RNA base-amino acid interaction strengths derived from structures and sequences
RNA base-amino acid interaction strengths derived from structures and sequencesBrooke Lustig*, Shalini Arora and Robert L. Jernigan1
Department of Chemistry, San Jose State University, San Jose, CA 95192, USA and 1Laboratory of Experimental and Computational Biology, National Cancer Institute, NIH, Building 12B, Room B116, 12 South Drive, MSC 5677, Bethesda, MD 20892-5677, USA
Received April 28, 1997Accepted May 14, 1997
ABSTRACT
We investigate RNA base-amino acid interactions by counting their contacts in structures and their implicit contacts in various functional sequences where the structures can be assumed to be preserved. These frequencies are cast into equations to extract relative interaction energetics. Previously we used this approach in considering the major groove interactions of DNA, and here we apply it to the more diverse interactions observed in RNA. Structures considered are the three different tRNA synthetase complexes, the U1A spliceosomal protein with an RNA hairpin and the BIV TAR-Tat complex. We use binding data for the base frequencies for the seryl, aspartyl and glutaminyl tRNA-synthetase and U1 RNA-protein complexes. We compare with the previously reported DNA major groove peptide contacts the results for atoms of RNA bases, usually in the major groove. There are strong similarities between the rank orders of interacting bases in the DNA and the RNA cases. The apparent strongest RNA interaction observed is between arginine and guanine which was also one of the strongest DNA interactions. The similar data for base atomic interactions, whether base paired or not, support the importance of strong atomic interactions over local structure considerations, such as groove width and [alpha]-helicity.
INTRODUCTION
The problem of understanding RNA-protein interactions is important because RNA is more involved in function than is DNA. However, the larger structural variations manifested in RNA compared to DNA make its study more difficult. The complexity of the problem resembles the case of protein-protein interactions which has met with some recent success using approaches (1 -3 ) similar to that taken below. In some ways, the difference between DNA and RNA binding sites corresponds to a difference in dimensionality-DNA double helical structure is nearly one dimensional. On the other hand, RNA presents highly variable surfaces for interaction, more similar to protein structures. One way of comprehending the complexities of such structures is to deconstruct them in terms of the interactions that stabilize them. Furthermore, if there were sufficiently large numbers of diverse structures, then the effects of both the RNA and the protein structure would be averaged out, and the dominant atomic interactions would become evident. Here we are going to compile and analyze the structural data available for RNA-protein structures to learn about their interactions. This will be done at a coarse grained level of base-amino acid pairs rather than detailed individual atomic pairs. The principal difficulty in learning about RNA-protein interactions remains the fact that there are relatively few available structures.

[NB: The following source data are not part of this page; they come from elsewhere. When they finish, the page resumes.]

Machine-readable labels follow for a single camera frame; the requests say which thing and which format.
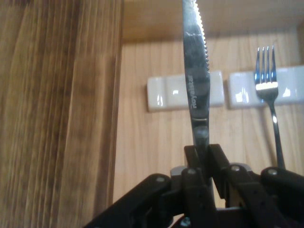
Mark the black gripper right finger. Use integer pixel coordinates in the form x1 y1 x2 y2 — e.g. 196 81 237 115
208 143 304 228

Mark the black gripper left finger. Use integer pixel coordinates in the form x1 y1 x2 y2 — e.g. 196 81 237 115
84 144 218 228

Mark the silver serrated table knife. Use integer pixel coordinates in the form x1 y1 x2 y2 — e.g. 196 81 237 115
182 0 213 205

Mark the white ceramic cutlery rest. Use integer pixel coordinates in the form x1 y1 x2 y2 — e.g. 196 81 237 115
146 70 225 113
228 65 304 110

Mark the silver metal fork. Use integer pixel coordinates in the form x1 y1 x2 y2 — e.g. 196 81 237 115
254 45 286 170

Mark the dark wooden drawer cabinet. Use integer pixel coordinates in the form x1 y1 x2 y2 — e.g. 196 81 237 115
0 0 124 228

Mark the light wooden drawer black handle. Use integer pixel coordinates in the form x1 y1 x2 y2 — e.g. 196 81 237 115
113 0 304 228

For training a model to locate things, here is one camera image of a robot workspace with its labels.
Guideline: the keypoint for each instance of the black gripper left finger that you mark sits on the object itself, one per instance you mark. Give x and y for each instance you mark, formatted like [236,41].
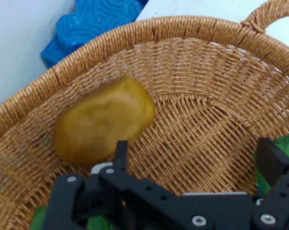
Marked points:
[135,191]

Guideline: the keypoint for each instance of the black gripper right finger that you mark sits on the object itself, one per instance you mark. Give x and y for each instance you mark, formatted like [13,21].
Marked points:
[273,165]

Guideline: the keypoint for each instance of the yellow-brown potato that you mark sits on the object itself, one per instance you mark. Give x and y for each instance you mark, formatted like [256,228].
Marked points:
[103,119]

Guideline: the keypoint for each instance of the round woven wicker basket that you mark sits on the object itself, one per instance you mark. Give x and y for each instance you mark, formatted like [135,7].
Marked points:
[202,115]

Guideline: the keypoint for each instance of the green bell pepper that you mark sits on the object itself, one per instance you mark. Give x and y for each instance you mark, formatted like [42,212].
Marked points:
[39,219]

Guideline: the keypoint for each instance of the dark blue foam mat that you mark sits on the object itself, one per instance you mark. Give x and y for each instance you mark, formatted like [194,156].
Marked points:
[87,26]

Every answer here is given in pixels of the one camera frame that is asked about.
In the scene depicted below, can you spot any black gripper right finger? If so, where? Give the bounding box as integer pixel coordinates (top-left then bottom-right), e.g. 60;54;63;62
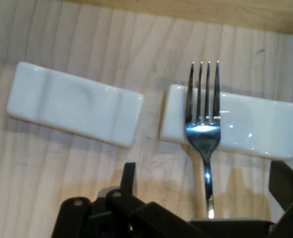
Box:
269;160;293;238

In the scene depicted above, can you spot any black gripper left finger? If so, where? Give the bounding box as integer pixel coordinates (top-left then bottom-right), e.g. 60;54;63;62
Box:
51;162;194;238

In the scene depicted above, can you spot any white ceramic cutlery rest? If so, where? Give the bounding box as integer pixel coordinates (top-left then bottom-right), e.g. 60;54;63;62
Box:
6;61;145;149
159;84;293;160

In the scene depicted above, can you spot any silver metal fork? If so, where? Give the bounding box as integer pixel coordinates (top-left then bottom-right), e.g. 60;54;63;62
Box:
185;60;222;219

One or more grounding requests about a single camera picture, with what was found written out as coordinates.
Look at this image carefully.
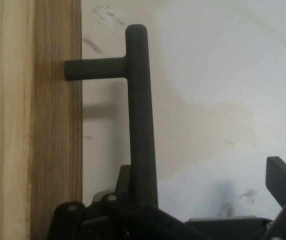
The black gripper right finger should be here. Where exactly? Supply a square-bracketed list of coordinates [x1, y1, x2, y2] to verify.
[265, 156, 286, 240]

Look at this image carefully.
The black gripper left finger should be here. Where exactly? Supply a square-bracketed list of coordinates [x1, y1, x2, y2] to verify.
[47, 164, 205, 240]

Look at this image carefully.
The wooden cabinet door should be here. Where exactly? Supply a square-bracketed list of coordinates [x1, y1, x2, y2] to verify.
[0, 0, 84, 240]

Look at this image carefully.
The black bar cabinet handle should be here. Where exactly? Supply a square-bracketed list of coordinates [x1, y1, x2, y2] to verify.
[63, 23, 159, 209]

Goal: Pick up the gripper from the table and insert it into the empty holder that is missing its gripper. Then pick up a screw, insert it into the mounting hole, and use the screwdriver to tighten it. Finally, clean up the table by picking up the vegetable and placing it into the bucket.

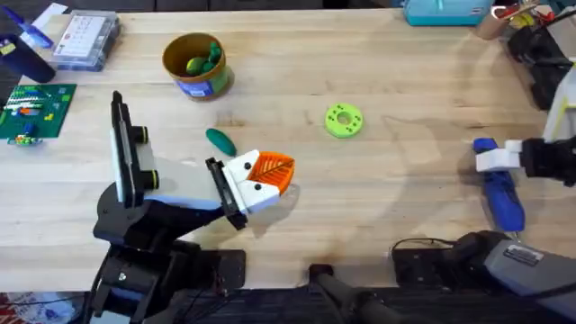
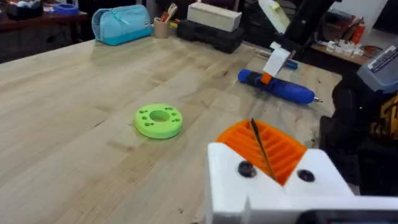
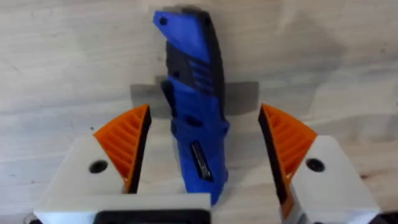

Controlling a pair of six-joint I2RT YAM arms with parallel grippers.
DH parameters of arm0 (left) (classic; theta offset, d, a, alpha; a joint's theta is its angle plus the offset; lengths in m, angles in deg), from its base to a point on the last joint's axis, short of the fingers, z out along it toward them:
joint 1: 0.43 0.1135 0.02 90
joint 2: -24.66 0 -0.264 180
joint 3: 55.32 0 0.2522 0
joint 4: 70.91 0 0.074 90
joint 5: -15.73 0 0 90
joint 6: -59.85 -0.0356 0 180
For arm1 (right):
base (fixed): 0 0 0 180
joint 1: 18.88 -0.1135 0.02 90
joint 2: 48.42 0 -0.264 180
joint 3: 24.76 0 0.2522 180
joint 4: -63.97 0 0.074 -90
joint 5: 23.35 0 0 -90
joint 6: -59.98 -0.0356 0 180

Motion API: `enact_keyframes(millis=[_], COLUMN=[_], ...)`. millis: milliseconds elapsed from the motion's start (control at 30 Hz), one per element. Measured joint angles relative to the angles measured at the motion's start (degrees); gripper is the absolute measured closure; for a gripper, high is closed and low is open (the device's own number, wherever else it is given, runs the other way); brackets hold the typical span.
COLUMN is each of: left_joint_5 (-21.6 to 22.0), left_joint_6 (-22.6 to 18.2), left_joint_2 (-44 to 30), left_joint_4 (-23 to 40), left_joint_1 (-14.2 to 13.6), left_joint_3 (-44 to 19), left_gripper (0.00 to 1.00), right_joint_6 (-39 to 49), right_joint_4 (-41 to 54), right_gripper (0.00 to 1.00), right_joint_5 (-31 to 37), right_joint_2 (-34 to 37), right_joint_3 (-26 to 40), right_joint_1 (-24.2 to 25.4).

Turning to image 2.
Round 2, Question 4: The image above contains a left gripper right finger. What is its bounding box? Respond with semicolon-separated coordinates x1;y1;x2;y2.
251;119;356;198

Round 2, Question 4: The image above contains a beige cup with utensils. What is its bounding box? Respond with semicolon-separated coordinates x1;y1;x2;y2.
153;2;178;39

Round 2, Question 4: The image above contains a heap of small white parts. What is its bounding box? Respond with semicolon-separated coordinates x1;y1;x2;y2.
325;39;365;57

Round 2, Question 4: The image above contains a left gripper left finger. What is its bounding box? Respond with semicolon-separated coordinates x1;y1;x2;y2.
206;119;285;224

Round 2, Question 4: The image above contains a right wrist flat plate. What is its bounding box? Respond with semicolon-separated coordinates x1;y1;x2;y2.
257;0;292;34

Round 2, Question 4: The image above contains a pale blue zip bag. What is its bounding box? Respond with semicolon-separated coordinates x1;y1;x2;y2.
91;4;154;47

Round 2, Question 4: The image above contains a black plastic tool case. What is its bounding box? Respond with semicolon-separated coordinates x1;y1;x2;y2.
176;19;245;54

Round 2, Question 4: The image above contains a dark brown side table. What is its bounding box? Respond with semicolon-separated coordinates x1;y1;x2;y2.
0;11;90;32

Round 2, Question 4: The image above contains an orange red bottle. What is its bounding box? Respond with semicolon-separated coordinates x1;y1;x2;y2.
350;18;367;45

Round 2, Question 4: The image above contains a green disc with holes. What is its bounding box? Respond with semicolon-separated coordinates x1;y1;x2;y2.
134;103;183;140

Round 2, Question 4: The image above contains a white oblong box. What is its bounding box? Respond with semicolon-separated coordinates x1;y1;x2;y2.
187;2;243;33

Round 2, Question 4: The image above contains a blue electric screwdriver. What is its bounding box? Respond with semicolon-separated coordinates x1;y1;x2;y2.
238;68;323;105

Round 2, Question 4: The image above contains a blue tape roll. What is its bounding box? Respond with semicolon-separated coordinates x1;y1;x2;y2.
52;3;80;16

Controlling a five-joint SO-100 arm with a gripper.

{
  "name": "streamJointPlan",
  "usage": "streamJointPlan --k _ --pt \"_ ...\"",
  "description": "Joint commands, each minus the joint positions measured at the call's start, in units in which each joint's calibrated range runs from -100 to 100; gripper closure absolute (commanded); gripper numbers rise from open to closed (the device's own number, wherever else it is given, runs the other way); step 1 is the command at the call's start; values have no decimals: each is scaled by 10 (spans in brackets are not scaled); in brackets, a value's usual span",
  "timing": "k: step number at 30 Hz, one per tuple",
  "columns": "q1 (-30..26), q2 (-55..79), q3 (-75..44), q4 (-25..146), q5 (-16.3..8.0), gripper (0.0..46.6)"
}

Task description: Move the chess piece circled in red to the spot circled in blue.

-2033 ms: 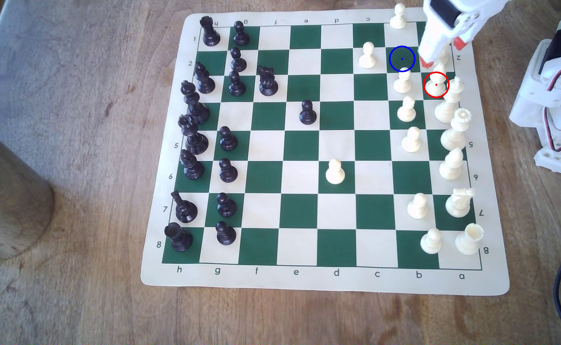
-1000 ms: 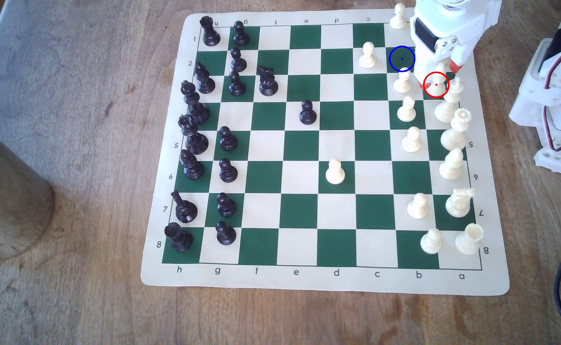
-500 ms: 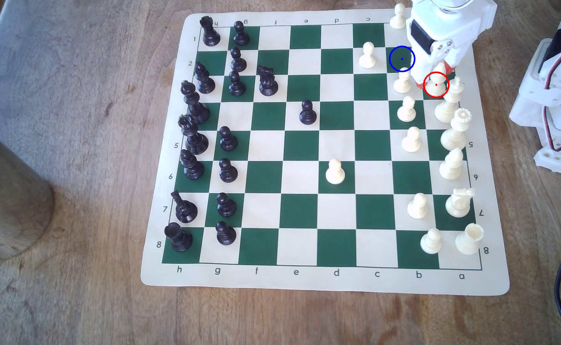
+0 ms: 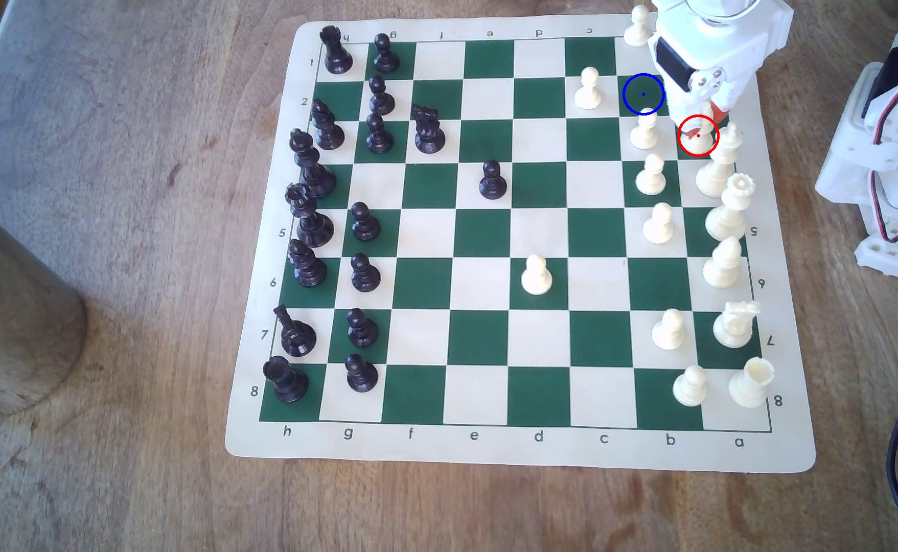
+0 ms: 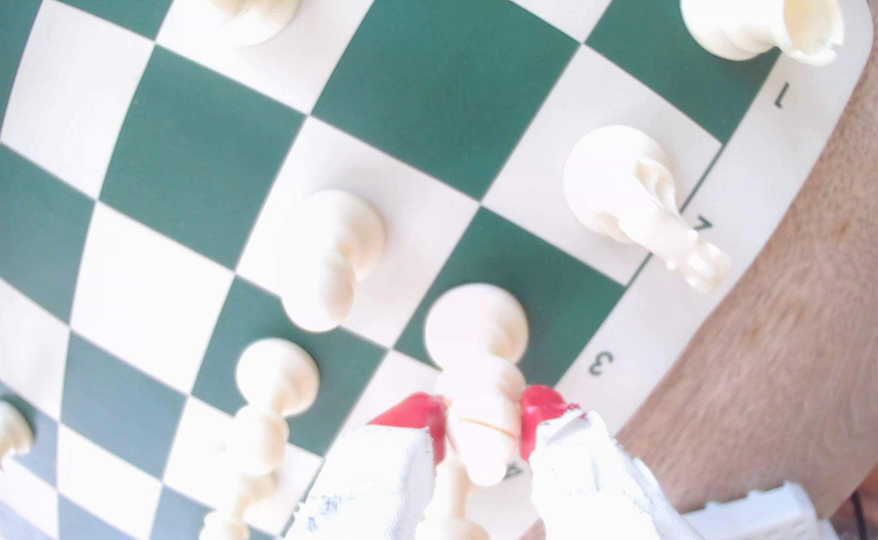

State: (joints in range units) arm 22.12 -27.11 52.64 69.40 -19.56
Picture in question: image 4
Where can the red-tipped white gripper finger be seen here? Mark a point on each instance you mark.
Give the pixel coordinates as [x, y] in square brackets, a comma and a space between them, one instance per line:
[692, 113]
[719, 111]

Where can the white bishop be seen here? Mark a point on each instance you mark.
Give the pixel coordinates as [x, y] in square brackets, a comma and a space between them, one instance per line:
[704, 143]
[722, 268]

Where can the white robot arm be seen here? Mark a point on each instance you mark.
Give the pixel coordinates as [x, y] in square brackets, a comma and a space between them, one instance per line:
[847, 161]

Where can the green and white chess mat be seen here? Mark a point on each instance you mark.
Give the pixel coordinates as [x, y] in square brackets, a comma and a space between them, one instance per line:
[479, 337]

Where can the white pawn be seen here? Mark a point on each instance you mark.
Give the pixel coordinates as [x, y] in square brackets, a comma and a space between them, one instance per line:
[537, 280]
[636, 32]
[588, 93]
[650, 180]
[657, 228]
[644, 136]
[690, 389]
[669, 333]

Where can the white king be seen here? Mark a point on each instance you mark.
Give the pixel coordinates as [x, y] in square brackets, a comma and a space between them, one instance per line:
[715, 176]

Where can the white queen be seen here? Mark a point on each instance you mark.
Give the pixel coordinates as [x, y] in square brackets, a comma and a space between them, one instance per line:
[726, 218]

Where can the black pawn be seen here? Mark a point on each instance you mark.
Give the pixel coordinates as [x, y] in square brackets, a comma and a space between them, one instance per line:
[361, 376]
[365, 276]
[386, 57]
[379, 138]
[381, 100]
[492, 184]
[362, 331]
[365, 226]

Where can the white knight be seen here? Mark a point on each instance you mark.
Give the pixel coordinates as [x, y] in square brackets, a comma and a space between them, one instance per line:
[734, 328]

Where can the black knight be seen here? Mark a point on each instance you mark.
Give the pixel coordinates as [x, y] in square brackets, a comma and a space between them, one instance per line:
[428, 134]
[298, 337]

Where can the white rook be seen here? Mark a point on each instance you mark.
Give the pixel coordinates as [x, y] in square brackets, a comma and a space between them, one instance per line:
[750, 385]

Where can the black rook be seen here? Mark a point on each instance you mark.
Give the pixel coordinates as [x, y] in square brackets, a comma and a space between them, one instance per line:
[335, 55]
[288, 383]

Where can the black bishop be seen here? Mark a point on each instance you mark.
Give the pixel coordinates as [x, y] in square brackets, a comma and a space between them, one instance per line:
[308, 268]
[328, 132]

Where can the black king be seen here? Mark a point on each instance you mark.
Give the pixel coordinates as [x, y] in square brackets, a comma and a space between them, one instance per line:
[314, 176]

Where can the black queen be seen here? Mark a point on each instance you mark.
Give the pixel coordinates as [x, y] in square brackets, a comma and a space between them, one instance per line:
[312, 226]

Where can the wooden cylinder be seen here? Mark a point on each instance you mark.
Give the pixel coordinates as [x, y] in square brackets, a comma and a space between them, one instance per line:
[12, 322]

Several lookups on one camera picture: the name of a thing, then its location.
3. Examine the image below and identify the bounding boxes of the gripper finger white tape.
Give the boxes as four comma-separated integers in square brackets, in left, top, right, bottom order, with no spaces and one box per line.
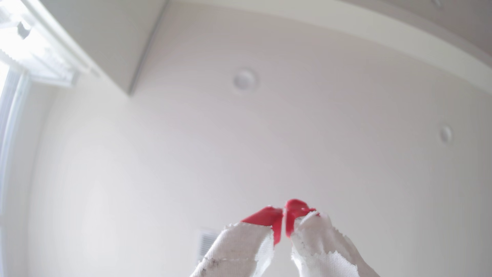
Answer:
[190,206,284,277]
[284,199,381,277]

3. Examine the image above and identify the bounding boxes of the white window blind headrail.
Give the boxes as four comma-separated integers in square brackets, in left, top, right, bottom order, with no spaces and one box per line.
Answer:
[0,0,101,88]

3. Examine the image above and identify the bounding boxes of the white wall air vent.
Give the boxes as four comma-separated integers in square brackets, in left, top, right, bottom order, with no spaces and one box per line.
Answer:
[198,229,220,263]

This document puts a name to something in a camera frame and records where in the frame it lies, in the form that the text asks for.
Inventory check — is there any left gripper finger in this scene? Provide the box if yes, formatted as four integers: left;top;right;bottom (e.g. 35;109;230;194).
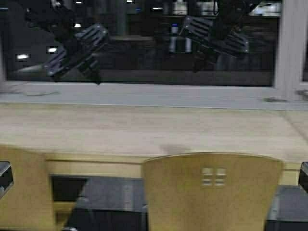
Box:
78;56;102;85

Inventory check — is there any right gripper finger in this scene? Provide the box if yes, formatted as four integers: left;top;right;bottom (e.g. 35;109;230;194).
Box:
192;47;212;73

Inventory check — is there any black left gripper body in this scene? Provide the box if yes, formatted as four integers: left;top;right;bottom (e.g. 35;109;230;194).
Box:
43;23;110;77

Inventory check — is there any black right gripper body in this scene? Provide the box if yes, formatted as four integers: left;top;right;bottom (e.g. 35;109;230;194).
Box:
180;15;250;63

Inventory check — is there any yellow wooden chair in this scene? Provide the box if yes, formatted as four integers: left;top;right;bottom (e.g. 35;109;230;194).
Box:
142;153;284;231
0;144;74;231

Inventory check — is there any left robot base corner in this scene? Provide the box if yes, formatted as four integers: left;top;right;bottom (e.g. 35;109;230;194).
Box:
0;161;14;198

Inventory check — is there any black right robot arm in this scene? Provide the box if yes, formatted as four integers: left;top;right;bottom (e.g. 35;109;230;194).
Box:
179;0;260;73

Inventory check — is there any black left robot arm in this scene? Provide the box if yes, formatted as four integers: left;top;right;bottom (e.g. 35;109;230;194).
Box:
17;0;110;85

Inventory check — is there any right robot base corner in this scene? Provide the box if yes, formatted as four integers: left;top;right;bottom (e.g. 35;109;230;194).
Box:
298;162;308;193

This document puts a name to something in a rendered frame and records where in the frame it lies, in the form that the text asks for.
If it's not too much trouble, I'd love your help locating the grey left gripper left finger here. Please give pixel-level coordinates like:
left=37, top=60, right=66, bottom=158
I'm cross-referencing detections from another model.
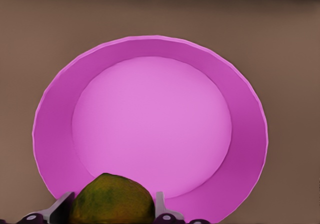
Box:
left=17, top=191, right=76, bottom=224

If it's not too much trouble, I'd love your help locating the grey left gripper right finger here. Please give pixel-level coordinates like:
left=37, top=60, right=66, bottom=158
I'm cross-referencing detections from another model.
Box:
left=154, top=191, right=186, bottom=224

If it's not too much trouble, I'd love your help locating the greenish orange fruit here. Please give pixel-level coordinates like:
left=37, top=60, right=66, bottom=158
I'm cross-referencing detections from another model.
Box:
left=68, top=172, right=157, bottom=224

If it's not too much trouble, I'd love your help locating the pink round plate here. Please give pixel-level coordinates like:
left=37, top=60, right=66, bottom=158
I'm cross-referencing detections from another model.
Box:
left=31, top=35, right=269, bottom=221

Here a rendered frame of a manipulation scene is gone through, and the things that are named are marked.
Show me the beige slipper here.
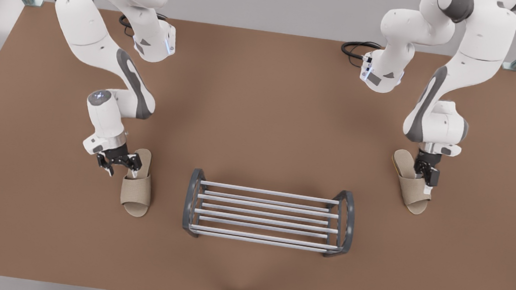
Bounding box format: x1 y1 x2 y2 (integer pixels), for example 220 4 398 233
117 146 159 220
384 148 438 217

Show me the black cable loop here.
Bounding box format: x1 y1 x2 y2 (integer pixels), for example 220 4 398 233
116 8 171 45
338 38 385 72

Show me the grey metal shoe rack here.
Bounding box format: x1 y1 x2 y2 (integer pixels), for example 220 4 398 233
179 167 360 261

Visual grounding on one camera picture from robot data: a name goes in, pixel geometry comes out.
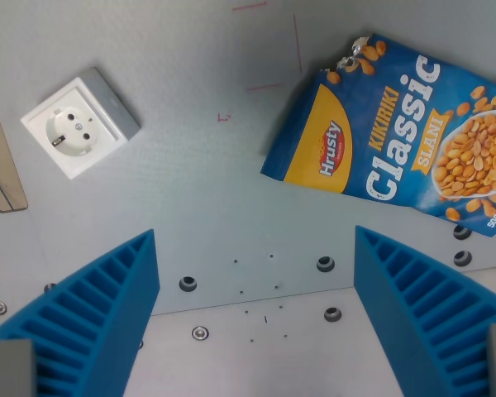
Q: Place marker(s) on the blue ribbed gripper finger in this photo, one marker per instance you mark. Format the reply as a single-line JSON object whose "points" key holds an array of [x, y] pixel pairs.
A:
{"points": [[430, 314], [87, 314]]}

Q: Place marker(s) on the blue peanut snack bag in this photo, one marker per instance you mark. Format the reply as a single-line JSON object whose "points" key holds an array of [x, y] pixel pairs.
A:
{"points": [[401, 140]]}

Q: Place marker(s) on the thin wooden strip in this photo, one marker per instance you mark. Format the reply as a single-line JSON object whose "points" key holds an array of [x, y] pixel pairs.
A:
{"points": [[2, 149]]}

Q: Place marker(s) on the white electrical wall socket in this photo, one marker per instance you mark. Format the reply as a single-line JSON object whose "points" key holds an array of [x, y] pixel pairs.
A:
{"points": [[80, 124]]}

Interactions between RNA and proteins ought to provide a variety of interactions similar to that between pairs of proteins. For proteins there are potentially 20 types of residues to interact compared to the four nucleotide bases. Two questions arise. How do the RNA-protein interfaces achieve a comparable level of diversity for recognition? Are there important structural motifs for binding between proteins and RNA? The search for protein binding motifs has proven to be almost pointless, since a wide variety of protein structure elements are now known to interact with DNA. The much greater diversity of RNA structures would seem to make the dominance of only a few structural motifs even less likely. However, this does not preclude the occurrence of dominant motifs of atomic interactions. So, for RNA-protein binding, we are simply going to look at the frequencies of base-amino acid interactions, without consideration of their structural context.
How do the structural differences between RNA and DNA affect protein binding? In RNA there are additional features in comparison to DNA, that facilitate specific recognition by proteins. The additional G@U base pair type, beyond the canonical A@U and G@C types of base pairs, adds to the diversity of possible interactions. Furthermore, the available RNA structures already show a remarkable variety of other ways in which bases can hydrogen bond to one another, e.g., triplets, purine-purine and pyrimidine-pyrimidine pairs. In addition, there are unpaired bases in bulges and loops that can interact with amino acids. So, the bases themselves do offer a rich diversity for binding to the 20 types of amino acids. Also some amino acids are capable of interacting simultaneously with several base pairs so this provides a further variety on the RNA surface for protein interactions. Overall, this catalog of potential interacting RNA surface features affords a sufficient number of ways to achieve their specific recognition by proteins. But, as we will see below highly favorable interactions can dominate amino acid-base interactions.
For a given protein binding site on RNA, how variable can its sequences be? From analyses of DNA-protein binding sequences (4 ), it appears that the strengths of individual interacting pairs are not so critical. DNA binding sequence frequencies indicate that some interacting bases can be replaced. In part, this may reflect the replacement of one hydrogen bond acceptor or donor by a similar one from another base. However, there is also the possibility that substitutions can be energetically compensating, i.e., a more weakly binding base might be acceptable, if another simultaneous base substitution elsewhere in the binding site were made with a stronger binder. Are RNA-protein binding sequences similarly variable?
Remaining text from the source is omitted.